• Work instruction:
The required output is the line that contains "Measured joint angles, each" through the last line of the data, retyped verbatim and with nothing added.

(Dataset extract)

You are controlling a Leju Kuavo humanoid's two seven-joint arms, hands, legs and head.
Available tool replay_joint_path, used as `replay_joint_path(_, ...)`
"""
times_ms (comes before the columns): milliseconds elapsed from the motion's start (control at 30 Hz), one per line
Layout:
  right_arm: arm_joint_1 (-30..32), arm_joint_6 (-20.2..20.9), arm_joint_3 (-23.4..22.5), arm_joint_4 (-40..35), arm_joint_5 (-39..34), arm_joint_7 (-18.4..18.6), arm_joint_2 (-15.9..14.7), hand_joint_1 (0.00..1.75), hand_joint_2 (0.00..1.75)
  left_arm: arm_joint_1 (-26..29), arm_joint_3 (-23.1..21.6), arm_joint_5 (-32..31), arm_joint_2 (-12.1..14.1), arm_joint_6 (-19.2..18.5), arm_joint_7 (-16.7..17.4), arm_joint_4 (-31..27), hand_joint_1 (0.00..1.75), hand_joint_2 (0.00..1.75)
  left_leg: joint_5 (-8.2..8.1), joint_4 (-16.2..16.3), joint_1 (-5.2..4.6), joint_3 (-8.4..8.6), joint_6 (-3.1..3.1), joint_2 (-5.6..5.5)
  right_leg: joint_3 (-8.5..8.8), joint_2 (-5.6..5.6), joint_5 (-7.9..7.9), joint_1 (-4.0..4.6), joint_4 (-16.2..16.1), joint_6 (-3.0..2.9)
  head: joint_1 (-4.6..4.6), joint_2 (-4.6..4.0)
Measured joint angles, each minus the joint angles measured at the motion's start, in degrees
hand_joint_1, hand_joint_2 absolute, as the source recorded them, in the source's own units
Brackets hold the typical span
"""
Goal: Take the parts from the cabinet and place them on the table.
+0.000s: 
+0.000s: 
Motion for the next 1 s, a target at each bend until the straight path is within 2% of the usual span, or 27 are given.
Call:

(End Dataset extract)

• Written reply:
Measured joint angles, each minus the joint angles measured at the motion's start, in degrees
hand_joint_1, hand_joint_2 absolute, as the source recorded them, in the source's own units
Brackets hold the typical span
"""
Goal: Take the parts from the cabinet and place them on the table.
+0.000s: 
+0.000s: 
Motion for the next 1 s, a target at each bend until the straight path is within 2% of the usual span, or 27 are given.
Call:

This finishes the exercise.